**What is expected:** One figure is wanted here: how many lines in the entries hold the word "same".
(Task input Opens)
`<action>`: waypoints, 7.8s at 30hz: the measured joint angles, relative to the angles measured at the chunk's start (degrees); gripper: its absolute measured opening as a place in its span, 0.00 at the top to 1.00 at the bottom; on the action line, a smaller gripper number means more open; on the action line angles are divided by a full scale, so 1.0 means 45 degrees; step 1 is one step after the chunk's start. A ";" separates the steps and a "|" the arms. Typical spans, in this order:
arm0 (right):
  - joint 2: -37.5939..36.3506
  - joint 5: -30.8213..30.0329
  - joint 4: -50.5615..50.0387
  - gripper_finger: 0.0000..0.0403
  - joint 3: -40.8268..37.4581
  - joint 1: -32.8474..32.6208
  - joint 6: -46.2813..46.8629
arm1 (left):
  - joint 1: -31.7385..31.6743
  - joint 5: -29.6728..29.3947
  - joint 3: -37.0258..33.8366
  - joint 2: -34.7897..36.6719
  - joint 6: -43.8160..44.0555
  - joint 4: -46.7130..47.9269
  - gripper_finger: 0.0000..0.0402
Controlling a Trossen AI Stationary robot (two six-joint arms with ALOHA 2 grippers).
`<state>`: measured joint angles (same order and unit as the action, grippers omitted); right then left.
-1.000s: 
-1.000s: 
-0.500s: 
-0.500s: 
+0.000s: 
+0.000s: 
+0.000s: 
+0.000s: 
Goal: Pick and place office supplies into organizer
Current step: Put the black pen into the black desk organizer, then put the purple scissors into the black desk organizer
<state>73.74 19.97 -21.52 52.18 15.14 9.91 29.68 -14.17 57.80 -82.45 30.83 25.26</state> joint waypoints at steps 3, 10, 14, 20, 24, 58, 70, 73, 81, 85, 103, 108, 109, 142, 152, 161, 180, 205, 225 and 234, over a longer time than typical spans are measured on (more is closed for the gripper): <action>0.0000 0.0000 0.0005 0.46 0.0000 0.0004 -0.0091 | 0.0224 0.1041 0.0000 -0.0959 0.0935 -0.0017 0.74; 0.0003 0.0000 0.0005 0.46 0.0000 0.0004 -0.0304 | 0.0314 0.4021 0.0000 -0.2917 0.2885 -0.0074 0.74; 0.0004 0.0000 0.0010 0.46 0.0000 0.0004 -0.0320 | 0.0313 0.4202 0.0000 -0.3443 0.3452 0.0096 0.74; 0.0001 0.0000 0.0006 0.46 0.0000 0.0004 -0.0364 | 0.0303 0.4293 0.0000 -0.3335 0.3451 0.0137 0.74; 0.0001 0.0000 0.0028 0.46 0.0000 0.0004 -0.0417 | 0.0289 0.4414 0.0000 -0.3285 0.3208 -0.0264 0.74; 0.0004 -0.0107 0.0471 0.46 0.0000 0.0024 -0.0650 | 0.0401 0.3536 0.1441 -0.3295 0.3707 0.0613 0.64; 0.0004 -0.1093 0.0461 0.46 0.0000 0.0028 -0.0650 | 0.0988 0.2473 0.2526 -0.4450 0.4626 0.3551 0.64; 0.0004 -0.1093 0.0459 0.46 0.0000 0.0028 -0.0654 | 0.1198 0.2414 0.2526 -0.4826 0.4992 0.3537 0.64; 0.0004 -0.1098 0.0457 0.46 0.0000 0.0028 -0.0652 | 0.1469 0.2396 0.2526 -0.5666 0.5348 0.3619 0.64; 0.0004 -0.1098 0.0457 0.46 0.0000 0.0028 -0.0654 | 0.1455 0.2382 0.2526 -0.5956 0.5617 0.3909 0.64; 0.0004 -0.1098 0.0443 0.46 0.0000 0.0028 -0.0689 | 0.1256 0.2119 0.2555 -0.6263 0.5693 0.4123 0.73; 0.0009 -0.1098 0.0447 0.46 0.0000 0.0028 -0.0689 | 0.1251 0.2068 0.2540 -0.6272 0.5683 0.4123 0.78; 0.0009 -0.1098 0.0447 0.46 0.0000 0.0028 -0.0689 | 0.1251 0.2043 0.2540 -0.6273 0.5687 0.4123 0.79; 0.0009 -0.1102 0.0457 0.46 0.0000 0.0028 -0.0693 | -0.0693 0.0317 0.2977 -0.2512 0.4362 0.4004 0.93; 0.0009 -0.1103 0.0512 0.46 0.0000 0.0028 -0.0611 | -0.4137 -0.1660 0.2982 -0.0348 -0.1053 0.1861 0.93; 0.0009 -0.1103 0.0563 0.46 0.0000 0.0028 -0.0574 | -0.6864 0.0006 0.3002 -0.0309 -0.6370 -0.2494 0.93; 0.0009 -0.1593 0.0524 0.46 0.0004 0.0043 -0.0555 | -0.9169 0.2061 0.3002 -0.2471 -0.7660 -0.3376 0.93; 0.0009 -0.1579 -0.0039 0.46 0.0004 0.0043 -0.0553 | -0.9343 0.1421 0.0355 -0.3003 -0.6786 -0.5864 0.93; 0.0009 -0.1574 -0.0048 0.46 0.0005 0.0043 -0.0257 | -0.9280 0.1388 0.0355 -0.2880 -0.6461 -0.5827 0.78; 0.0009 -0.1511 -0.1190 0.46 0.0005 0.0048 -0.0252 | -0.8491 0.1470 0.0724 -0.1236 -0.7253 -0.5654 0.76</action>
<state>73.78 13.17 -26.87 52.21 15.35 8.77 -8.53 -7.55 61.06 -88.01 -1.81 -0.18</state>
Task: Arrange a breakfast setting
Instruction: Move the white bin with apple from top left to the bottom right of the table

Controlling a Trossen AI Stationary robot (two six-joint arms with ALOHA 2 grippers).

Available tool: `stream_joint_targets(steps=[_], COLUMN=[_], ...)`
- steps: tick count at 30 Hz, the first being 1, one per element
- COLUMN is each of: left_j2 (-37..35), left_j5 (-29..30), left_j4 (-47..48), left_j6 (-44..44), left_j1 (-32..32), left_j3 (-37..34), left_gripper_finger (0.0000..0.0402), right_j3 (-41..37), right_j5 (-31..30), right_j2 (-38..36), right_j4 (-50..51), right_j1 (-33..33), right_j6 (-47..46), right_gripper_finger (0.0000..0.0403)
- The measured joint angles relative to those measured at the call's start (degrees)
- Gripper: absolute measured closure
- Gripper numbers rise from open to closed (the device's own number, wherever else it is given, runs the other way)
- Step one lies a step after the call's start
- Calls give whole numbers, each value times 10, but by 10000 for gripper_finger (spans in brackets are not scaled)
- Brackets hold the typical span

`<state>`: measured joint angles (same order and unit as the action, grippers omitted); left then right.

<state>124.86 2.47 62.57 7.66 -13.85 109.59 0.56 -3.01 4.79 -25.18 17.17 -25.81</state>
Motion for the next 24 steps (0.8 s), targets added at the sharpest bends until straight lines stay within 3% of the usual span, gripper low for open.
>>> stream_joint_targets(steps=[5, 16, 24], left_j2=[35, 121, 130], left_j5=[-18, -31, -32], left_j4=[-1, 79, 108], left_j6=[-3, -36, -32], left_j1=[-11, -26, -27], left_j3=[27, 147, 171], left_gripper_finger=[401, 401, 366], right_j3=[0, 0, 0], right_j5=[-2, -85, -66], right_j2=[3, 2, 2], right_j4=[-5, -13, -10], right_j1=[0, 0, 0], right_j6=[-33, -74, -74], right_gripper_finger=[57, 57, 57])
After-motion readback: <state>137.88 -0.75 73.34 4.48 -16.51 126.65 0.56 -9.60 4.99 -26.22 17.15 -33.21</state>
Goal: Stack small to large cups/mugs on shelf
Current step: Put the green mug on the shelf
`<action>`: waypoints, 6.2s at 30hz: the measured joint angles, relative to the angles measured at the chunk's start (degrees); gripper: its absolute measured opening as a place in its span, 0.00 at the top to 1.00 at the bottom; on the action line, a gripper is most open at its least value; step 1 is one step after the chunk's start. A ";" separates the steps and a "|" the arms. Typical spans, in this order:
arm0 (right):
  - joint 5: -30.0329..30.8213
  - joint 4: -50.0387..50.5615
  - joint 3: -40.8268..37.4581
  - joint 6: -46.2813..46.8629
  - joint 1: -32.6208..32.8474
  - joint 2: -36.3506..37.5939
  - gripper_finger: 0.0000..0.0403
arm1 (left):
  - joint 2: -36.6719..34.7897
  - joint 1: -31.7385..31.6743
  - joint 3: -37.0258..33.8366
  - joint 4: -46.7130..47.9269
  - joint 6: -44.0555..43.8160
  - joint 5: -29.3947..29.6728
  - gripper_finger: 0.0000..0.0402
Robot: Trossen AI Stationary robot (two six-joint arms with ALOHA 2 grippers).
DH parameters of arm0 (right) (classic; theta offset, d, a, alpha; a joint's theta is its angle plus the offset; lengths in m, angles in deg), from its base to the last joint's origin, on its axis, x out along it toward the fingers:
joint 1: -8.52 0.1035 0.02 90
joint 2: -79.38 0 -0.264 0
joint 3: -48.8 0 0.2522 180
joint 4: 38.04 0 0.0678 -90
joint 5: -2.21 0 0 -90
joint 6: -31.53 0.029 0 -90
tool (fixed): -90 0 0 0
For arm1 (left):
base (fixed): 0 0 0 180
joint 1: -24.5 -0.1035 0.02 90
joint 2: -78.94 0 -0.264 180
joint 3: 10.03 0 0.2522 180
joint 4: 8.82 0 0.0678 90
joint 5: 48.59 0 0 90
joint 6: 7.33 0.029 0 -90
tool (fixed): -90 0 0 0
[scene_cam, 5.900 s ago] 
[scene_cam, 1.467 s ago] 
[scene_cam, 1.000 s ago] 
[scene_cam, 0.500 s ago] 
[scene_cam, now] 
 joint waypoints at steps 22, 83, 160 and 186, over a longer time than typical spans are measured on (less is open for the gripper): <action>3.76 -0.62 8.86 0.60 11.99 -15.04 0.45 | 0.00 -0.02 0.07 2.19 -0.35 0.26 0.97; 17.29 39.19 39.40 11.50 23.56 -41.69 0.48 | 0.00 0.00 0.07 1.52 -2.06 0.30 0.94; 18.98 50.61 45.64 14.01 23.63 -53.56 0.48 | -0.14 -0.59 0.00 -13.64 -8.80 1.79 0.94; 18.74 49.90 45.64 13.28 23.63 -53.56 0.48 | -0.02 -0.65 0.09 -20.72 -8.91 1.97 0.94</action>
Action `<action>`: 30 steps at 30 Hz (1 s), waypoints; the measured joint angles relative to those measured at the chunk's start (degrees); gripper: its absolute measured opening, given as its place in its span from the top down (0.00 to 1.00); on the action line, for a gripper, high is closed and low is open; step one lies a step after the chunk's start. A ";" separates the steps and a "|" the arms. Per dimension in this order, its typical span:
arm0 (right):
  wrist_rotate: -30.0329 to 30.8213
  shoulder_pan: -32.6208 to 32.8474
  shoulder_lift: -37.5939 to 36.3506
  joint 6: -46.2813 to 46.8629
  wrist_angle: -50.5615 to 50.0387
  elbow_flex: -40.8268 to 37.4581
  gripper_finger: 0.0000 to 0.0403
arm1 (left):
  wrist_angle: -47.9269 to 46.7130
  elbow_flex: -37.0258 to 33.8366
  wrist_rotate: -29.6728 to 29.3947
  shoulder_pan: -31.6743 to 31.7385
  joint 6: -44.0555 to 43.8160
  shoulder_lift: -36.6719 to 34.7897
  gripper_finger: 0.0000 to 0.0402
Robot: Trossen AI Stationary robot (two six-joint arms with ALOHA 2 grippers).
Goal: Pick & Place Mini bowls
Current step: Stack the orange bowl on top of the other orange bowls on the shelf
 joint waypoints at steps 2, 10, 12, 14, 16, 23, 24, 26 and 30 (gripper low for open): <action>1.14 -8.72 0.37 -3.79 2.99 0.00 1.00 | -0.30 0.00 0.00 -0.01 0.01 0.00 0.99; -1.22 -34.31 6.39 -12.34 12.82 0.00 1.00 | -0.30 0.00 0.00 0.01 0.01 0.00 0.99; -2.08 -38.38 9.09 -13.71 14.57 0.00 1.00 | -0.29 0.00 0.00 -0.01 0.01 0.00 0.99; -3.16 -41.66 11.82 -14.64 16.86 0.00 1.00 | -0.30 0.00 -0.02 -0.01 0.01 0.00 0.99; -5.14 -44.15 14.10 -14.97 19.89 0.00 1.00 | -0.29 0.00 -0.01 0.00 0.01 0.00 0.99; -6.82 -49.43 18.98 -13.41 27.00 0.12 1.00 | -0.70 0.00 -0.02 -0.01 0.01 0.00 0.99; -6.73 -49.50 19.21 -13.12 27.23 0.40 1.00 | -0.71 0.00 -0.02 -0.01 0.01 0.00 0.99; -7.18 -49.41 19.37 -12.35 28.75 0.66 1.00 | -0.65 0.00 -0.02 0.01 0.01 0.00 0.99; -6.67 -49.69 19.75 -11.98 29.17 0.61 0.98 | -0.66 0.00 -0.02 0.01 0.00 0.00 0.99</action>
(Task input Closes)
**Response to this task:** 2